**Task statement**
With both ends included, repeat exactly the lines of the entries below from the one containing "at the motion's" down to the one containing "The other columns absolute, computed", and no others.

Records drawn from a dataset
★ ★ ★ ★
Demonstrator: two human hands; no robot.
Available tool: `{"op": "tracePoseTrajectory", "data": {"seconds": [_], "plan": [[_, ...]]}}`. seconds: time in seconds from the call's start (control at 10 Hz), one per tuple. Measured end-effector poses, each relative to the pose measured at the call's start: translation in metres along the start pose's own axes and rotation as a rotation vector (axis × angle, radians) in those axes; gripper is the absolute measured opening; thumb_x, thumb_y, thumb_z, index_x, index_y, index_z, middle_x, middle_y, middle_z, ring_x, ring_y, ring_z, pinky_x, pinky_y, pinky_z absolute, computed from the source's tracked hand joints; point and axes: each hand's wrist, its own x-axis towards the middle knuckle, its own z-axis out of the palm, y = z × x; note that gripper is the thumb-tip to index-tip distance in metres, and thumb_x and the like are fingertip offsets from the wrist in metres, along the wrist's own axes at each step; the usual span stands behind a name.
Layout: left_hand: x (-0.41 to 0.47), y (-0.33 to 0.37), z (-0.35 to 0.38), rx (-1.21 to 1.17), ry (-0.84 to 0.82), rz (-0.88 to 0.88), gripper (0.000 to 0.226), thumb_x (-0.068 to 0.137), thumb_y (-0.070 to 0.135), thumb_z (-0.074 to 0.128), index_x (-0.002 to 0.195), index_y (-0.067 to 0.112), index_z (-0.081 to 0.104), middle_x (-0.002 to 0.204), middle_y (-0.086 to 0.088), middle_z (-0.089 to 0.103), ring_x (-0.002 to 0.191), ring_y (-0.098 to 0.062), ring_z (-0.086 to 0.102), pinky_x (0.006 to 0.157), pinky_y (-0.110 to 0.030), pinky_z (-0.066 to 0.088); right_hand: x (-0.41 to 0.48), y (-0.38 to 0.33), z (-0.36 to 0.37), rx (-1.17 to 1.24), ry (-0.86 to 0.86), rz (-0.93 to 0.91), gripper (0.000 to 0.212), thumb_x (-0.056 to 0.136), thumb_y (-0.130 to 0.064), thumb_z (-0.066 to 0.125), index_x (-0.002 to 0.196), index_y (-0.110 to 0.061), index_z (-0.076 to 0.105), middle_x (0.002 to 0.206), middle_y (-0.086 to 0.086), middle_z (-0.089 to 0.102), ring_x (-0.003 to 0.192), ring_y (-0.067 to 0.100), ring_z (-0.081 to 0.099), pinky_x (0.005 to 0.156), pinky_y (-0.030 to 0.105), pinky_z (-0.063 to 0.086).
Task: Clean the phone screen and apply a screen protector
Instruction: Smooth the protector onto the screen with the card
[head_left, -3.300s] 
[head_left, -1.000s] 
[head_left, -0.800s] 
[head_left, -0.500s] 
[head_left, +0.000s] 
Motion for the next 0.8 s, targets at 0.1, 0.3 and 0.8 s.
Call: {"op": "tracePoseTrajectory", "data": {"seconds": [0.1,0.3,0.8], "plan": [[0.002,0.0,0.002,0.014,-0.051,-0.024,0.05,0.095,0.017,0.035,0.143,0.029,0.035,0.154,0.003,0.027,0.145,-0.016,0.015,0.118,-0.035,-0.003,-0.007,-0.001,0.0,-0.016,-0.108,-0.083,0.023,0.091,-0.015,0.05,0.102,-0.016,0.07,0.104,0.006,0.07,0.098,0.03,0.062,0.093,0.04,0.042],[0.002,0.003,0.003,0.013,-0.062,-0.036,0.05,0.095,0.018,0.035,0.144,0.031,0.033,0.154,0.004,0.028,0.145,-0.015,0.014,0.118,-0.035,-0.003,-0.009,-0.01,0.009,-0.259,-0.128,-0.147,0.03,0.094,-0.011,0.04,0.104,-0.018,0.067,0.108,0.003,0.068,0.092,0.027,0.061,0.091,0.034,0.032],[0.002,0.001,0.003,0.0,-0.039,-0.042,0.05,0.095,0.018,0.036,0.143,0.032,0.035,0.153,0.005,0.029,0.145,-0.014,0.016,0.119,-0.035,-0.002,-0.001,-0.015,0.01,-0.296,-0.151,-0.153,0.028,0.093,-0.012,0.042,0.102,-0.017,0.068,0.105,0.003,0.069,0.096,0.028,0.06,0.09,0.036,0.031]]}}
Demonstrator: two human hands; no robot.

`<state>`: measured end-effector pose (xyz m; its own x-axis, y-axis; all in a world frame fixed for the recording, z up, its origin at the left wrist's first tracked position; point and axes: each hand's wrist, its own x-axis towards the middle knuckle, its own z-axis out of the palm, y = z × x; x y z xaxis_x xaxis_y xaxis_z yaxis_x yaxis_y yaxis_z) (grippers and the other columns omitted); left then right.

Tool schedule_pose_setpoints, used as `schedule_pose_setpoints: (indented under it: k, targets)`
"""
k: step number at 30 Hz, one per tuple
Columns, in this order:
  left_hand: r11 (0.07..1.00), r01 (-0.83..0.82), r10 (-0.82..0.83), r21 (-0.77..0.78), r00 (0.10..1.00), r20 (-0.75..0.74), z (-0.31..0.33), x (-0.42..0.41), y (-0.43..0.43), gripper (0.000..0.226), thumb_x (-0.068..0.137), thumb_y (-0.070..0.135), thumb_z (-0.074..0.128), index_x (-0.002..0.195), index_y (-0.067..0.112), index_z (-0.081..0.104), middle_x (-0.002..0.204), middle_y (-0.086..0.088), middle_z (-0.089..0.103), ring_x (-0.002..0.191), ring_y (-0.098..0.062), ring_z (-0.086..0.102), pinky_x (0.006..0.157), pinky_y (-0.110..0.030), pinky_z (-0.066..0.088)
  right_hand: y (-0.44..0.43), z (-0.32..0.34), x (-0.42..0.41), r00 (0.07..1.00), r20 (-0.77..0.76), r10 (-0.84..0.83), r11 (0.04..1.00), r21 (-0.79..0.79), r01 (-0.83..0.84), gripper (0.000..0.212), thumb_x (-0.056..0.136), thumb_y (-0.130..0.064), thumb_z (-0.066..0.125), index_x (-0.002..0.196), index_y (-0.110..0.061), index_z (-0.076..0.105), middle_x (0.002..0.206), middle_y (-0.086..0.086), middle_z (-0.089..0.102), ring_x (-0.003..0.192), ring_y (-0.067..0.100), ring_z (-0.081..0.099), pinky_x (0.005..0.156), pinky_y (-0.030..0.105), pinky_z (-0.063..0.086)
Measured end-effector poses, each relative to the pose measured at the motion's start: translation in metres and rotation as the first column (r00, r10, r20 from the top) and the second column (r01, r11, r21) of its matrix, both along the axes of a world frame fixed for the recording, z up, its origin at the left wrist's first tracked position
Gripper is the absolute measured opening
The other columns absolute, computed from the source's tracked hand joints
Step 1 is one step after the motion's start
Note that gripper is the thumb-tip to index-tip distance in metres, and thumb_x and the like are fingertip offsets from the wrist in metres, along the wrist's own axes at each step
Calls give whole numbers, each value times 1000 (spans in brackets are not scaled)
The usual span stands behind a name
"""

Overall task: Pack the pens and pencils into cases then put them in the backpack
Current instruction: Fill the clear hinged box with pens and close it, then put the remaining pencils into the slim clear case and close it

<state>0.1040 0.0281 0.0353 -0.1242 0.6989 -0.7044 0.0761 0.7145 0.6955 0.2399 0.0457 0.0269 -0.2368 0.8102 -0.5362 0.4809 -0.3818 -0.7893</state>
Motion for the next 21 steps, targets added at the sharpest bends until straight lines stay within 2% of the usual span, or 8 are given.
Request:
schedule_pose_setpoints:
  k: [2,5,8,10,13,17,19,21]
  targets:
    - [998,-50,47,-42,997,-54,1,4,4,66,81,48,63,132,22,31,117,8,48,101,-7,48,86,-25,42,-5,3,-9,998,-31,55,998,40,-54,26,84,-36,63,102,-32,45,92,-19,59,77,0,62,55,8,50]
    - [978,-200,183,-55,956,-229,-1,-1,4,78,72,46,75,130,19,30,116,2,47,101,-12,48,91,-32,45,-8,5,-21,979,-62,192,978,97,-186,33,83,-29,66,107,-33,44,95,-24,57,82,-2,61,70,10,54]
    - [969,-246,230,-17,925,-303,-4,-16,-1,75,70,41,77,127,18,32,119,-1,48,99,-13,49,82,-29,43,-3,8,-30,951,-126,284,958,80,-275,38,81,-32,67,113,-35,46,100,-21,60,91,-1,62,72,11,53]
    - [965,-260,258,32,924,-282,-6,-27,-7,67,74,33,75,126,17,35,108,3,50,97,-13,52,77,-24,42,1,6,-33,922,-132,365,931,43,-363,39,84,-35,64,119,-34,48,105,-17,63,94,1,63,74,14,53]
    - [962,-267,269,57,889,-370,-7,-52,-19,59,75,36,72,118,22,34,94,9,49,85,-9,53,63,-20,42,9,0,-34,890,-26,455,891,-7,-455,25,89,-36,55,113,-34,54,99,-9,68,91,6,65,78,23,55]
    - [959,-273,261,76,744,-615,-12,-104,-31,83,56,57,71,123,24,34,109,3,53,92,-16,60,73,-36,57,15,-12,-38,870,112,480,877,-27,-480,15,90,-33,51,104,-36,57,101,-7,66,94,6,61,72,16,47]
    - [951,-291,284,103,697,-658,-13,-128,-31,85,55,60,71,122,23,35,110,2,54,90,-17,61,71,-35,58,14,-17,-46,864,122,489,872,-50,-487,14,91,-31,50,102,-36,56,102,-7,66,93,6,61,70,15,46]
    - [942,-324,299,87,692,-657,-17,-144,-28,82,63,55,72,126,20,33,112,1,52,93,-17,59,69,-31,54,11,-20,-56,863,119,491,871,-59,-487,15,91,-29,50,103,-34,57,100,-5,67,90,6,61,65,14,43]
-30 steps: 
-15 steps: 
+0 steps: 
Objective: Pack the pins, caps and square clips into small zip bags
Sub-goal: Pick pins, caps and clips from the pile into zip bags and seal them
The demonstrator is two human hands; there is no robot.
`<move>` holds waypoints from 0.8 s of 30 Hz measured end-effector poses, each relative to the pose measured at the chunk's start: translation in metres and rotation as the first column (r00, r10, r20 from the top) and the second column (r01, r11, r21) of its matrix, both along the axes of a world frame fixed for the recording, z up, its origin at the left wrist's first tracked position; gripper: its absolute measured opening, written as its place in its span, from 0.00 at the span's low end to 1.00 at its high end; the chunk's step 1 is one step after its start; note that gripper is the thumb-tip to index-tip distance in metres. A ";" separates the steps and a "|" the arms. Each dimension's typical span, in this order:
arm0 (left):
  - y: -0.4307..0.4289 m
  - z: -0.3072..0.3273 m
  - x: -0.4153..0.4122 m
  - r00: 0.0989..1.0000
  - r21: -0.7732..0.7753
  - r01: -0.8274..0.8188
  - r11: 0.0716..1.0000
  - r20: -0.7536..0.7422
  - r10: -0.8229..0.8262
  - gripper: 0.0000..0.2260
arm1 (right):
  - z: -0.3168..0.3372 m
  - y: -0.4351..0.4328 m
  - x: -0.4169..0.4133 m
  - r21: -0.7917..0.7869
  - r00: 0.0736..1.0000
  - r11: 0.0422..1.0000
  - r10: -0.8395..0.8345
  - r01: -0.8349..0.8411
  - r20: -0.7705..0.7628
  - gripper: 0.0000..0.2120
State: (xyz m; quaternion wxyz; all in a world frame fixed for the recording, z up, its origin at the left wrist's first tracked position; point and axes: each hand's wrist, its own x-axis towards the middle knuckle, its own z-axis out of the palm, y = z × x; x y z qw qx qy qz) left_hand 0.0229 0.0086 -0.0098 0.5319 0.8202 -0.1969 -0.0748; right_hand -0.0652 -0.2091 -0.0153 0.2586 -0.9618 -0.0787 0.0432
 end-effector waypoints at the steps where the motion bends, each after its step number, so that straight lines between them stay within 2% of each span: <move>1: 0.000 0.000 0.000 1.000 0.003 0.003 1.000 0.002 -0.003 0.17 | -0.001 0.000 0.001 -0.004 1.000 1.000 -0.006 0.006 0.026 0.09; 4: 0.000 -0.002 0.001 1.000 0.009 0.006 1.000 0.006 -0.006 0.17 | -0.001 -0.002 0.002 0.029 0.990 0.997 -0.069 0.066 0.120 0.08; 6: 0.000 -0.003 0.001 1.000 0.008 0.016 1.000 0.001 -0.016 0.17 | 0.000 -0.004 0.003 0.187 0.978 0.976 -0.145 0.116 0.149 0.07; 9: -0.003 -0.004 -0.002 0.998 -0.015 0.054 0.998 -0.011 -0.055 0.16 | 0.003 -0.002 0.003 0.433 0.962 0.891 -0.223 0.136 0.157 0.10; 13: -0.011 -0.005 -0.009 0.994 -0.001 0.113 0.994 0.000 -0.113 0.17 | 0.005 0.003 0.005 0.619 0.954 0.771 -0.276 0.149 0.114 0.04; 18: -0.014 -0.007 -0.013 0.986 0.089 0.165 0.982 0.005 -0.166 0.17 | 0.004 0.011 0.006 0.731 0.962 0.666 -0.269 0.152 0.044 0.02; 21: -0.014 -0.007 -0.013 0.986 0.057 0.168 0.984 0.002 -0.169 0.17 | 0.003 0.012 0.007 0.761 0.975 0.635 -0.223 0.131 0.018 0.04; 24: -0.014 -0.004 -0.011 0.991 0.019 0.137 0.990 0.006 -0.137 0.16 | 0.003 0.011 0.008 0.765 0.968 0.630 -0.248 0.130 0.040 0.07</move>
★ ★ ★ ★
**Answer space**
Measured end-effector poses, each relative to the pose measured at the motion's start: translation in metres and rotation as the first column (r00, r10, r20 from the top) and the second column (r01, r11, r21) of its matrix, both along the axes of a world frame fixed for the recording, z up, its origin at the left wrist's first tracked position
Gripper is the absolute measured opening
The other columns absolute, computed from the source's tracked hand joints

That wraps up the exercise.